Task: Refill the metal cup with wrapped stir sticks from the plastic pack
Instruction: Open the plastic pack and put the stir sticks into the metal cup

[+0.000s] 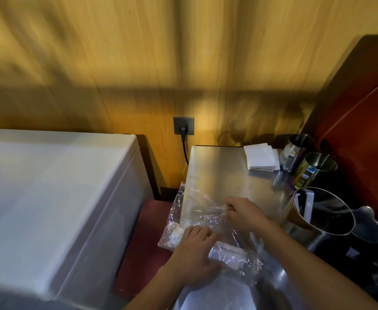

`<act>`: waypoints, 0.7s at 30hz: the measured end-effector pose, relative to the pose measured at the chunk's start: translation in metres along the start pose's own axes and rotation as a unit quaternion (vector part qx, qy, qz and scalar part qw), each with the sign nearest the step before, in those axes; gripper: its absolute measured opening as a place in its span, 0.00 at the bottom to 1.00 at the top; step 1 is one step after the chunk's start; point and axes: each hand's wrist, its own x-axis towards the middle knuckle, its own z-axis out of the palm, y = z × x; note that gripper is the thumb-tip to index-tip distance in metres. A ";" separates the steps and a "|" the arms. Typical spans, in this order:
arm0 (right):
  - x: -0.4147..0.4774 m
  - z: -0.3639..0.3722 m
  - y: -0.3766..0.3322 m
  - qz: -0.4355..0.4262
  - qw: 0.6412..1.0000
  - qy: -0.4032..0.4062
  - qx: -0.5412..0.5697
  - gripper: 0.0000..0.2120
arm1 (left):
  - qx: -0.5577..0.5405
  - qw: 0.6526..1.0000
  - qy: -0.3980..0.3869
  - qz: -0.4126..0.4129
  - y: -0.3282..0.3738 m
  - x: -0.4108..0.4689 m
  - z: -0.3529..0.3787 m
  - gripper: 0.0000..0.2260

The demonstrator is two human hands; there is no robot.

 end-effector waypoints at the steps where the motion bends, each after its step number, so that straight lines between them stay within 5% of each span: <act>1: -0.001 -0.002 0.000 0.001 1.000 -0.001 0.004 0.14 | -0.001 1.000 0.002 0.003 -0.001 0.002 0.000 0.25; 10: -0.001 -0.021 -0.009 0.008 0.996 -0.087 -0.028 0.17 | -0.014 0.999 0.010 0.040 -0.003 0.006 -0.001 0.14; 13: -0.005 -0.031 -0.014 0.020 0.999 -0.032 -0.021 0.10 | 0.009 0.999 0.010 0.037 -0.002 0.008 -0.004 0.15; 17: -0.008 -0.050 -0.024 -0.023 0.999 0.008 0.039 0.13 | 0.039 0.998 0.018 0.046 -0.003 0.003 -0.005 0.25; 21: -0.011 -0.056 -0.032 -0.023 0.999 0.001 0.048 0.11 | 0.042 0.998 0.039 0.031 -0.006 -0.001 -0.006 0.15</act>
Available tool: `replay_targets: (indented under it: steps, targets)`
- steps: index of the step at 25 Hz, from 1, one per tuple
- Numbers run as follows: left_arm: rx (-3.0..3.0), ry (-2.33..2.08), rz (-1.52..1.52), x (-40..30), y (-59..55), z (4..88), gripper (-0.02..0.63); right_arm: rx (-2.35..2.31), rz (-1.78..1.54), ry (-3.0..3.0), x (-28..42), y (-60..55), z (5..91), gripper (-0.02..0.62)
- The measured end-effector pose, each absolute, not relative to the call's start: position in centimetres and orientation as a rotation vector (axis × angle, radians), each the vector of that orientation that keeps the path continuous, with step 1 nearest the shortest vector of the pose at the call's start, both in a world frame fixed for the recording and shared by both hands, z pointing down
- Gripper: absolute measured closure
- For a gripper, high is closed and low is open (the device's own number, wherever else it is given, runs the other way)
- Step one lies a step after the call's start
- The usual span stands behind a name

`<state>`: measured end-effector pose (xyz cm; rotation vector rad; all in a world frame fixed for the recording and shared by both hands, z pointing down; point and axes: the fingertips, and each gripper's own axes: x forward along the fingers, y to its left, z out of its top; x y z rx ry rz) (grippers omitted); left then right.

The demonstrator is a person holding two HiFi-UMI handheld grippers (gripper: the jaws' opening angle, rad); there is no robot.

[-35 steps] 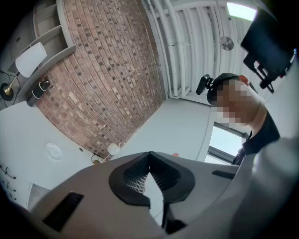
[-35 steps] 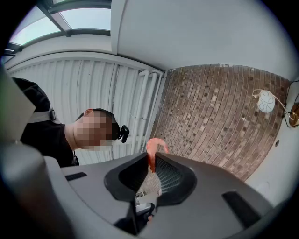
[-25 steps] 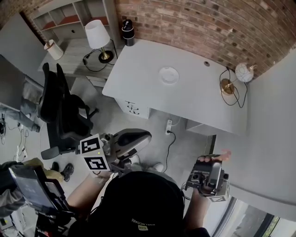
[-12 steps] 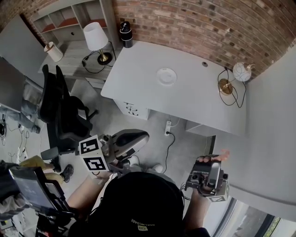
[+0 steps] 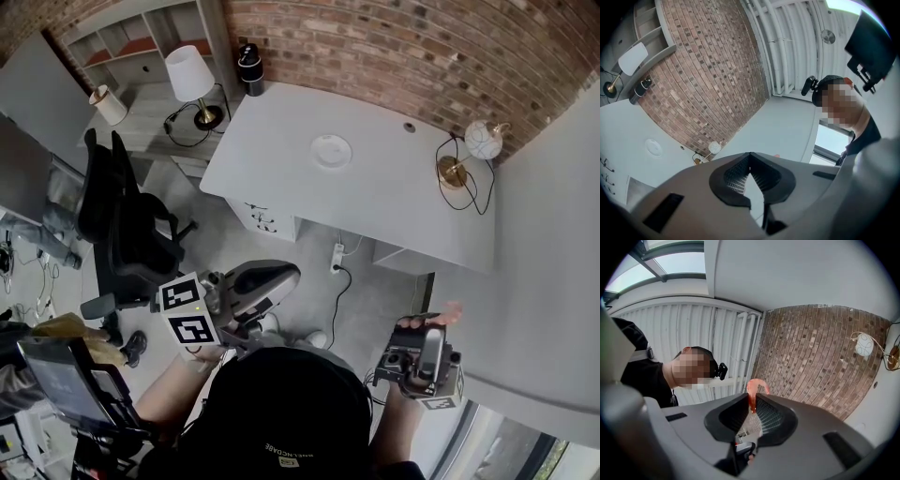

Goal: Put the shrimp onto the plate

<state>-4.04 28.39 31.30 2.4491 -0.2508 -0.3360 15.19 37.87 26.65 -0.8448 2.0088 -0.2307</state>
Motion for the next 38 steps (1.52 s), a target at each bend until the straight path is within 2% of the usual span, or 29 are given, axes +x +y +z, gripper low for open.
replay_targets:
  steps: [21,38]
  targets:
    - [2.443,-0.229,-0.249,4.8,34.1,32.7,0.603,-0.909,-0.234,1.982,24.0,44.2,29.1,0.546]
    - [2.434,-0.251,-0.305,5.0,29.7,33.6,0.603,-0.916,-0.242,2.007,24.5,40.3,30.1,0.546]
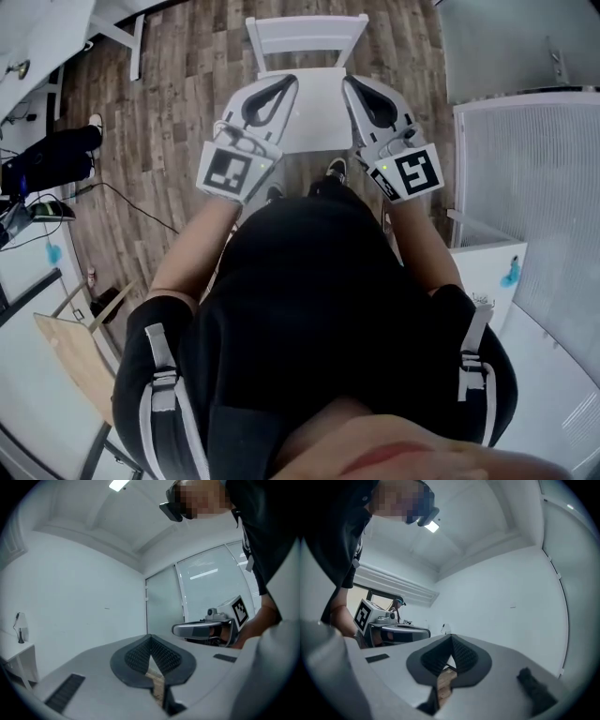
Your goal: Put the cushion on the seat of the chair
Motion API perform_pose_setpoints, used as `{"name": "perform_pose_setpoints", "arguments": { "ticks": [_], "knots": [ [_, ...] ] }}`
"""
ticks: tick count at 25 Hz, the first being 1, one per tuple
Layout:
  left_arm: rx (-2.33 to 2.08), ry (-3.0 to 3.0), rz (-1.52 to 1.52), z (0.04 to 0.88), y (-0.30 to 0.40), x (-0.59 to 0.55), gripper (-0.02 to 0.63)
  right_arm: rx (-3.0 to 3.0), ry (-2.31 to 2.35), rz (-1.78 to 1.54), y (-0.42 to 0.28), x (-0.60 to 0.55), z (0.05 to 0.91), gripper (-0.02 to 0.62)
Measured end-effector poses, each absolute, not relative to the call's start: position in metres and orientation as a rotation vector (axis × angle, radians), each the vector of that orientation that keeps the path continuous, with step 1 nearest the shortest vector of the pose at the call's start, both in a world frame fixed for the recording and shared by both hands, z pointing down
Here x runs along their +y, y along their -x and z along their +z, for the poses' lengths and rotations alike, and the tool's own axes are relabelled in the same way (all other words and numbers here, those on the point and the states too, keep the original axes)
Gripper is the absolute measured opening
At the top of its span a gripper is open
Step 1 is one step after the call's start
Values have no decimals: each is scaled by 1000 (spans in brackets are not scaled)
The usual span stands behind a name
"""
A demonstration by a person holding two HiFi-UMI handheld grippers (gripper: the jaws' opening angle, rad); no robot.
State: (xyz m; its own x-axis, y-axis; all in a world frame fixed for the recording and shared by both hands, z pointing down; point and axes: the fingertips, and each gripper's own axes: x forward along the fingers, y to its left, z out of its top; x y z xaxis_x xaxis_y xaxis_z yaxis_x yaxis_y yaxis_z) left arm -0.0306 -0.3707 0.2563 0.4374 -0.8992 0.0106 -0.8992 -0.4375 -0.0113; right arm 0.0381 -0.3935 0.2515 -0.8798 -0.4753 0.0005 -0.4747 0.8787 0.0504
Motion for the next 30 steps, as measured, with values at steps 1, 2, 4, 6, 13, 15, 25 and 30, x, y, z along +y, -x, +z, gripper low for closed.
{"name": "perform_pose_setpoints", "arguments": {
  "ticks": [1, 2, 4, 6, 13, 15, 25, 30],
  "knots": [
    [1663, 2644, -19, 253, 33, -371, 11, -3037, -772, -89, -38, -394, 248, 15],
    [1660, 2632, -15, 251, 34, -371, 12, -3041, -777, -97, -37, -394, 245, 15],
    [1652, 2613, -7, 247, 37, -372, 12, -3045, -781, -112, -36, -395, 241, 15],
    [1653, 2598, -2, 245, 39, -372, 12, -3045, -773, -127, -35, -394, 240, 15],
    [1650, 2585, -20, 253, 39, -365, 11, -3028, -754, -150, -37, -388, 248, 15],
    [1649, 2583, -23, 254, 38, -365, 11, -3026, -750, -143, -36, -388, 250, 15],
    [1662, 2581, -27, 257, 37, -366, 11, -3019, -732, -136, -37, -385, 252, 15],
    [1664, 2582, -31, 261, 34, -367, 12, -3021, -719, -132, -39, -384, 255, 15]
  ]
}}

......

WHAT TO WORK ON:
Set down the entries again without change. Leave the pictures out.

ANSWER SECTION:
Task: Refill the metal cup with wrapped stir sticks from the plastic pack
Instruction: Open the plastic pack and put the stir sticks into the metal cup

[+0.000s] 

`<act>`: waypoints, 0.7s at 30hz: the measured end-effector pose, relative to the pose measured at the chunk's start: translation in metres along the start pose's own axes and rotation as a unit quaternion (vector part qx, qy, qz and scalar part qw), each with the sign nearest the step before, in those axes; gripper: its absolute measured opening as a place in its span, 0.00 at the bottom to 1.00 at the top; step 1 is one step after the chunk's start; point and axes: each hand's wrist, its own x-axis towards the middle knuckle, its own z-axis out of the palm, y = z × x; note that gripper is the thumb-tip to index-tip distance in metres. A ";" separates the steps and a "|" the arms. Typical spans, in this order:
arm0 (right):
  - x: -0.4147..0.4774 m
  - z: -0.3639..0.3722 m
  - y: -0.3766..0.3322 m
  - qz: -0.4355..0.4262
  - qw: 0.6412..1.0000
  - qy: -0.4032..0.4062
  - qx: -0.5412..0.5697
  - gripper: 0.0000..0.2120
arm1 (left):
  - qx: -0.5577..0.5405
  - qw: 0.6526..1.0000
  - qy: -0.3980..0.3869
  - qz: -0.4126..0.4129
  - y: -0.3282..0.3738 m
  - x: -0.4108..0.4689 m
  - z: -0.3529..0.3787 m
  - gripper: 0.0000..0.2260

The demonstrator is two human hands; there is no robot.

 end-effector waypoints at the steps where the motion bends, each after its step number, so that straight lines between them stay within 5% of each span: <act>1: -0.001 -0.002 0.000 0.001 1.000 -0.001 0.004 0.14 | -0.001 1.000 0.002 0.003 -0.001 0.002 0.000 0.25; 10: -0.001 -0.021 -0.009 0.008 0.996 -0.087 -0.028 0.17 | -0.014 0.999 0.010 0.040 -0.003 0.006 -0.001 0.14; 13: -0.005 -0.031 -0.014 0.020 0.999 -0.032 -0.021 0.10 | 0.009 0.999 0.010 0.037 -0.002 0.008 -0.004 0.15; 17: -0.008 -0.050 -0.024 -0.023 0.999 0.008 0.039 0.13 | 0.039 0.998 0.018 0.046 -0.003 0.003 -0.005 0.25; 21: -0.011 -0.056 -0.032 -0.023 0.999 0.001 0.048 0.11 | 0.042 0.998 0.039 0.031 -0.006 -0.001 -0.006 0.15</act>
Available tool: `replay_targets: (indented under it: steps, targets)`
- steps: index of the step at 25 Hz, from 1, one per tuple
- Numbers run as follows: left_arm: rx (-3.0..3.0), ry (-2.33..2.08), rz (-1.52..1.52), x (-40..30), y (-59..55), z (4..88), gripper (-0.02..0.63); right_arm: rx (-2.35..2.31), rz (-1.78..1.54), ry (-3.0..3.0), x (-28..42), y (-60..55), z (5..91), gripper (-0.02..0.62)
- The measured end-effector pose, each absolute, not relative to the call's start: position in centimetres and orientation as a rotation vector (axis × angle, radians), each the vector of that orientation that keeps the path continuous, with step 1 nearest the shortest vector of the pose at the call's start, both in a world frame fixed for the recording and shared by both hands, z pointing down
- Gripper: absolute measured closure
- For a gripper, high is closed and low is open (the device's own number, wherever else it is given, runs the other way)
- Step one lies a step after the call's start
- The usual span stands behind a name

`<state>`: measured end-effector pose (xyz cm; rotation vector rad; all in a world frame fixed for the recording and shared by both hands, z pointing down; point and axes: the fingertips, and each gripper's own axes: x forward along the fingers, y to its left, z out of its top; x y z rx ry rz) (grippers omitted); left then right.

The demonstrator is a person holding two HiFi-UMI handheld grippers (gripper: the jaws' opening angle, rad); there is no robot.

[-35 steps] 
[-35 steps] 
[-25 steps] 
[-12 steps] 
[+0 steps] 

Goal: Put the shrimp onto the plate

<state>-4.04 28.39 31.30 2.4491 -0.2508 -0.3360 15.19 37.87 26.65 -0.8448 2.0088 -0.2307</state>
Motion for the next 38 steps (1.52 s), a target at each bend until the straight path is within 2% of the usual span, or 29 are given, axes +x +y +z, gripper low for open.
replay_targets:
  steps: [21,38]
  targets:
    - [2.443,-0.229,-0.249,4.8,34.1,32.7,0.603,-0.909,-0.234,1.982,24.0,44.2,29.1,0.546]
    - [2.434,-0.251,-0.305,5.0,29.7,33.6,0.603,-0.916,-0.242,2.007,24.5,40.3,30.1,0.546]
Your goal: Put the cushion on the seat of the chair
Motion API perform_pose_setpoints, used as `{"name": "perform_pose_setpoints", "arguments": { "ticks": [_], "knots": [ [_, ...] ] }}`
"""
ticks: tick count at 25 Hz, the first being 1, one per tuple
Layout:
  left_arm: rx (-2.33 to 2.08), ry (-3.0 to 3.0), rz (-1.52 to 1.52), z (0.04 to 0.88), y (-0.30 to 0.40), x (-0.59 to 0.55), gripper (-0.02 to 0.63)
  right_arm: rx (-3.0 to 3.0), ry (-2.31 to 2.35), rz (-1.78 to 1.54), y (-0.42 to 0.28), x (-0.60 to 0.55), z (0.05 to 0.91), gripper (-0.02 to 0.62)
Measured end-effector poses, each absolute, not relative to the call's start: position in metres and orientation as a rotation vector (axis × angle, radians), each the vector of that orientation that keeps the path continuous, with step 1 nearest the shortest vector of the pose at the call's start, both in a world frame fixed for the recording and shared by both hands, z pointing down
Here x runs along their +y, y along their -x and z along their +z, for the poses' lengths and rotations alike, and the tool's own axes are relabelled in the same way (all other words and numbers here, those on the point and the states too, keep the original axes)
Gripper is the absolute measured opening
At the top of its span a gripper is open
Step 1 is one step after the call's start
Values have no decimals: each is scaled by 1000 (spans in brackets are not scaled)
The usual span stands behind a name
"""
A demonstration by a person holding two HiFi-UMI handheld grippers (gripper: the jaws' opening angle, rad); no robot.
State: (xyz m; its own x-axis, y-axis; all in a world frame fixed for the recording and shared by both hands, z pointing down; point and axes: the fingertips, and each gripper's own axes: x forward along the fingers, y to its left, z out of its top; x y z xaxis_x xaxis_y xaxis_z yaxis_x yaxis_y yaxis_z) left arm -0.0306 -0.3707 0.2563 0.4374 -0.8992 0.0106 -0.8992 -0.4375 -0.0113; right arm 0.0381 -0.3935 0.2515 -0.8798 -0.4753 0.0005 -0.4747 0.8787 0.0504
Motion for the next 30 steps, as measured, with values at steps 1, 2, 4, 6, 13, 15, 25 and 30, x, y, z along +y, -x, +z, gripper low for closed.
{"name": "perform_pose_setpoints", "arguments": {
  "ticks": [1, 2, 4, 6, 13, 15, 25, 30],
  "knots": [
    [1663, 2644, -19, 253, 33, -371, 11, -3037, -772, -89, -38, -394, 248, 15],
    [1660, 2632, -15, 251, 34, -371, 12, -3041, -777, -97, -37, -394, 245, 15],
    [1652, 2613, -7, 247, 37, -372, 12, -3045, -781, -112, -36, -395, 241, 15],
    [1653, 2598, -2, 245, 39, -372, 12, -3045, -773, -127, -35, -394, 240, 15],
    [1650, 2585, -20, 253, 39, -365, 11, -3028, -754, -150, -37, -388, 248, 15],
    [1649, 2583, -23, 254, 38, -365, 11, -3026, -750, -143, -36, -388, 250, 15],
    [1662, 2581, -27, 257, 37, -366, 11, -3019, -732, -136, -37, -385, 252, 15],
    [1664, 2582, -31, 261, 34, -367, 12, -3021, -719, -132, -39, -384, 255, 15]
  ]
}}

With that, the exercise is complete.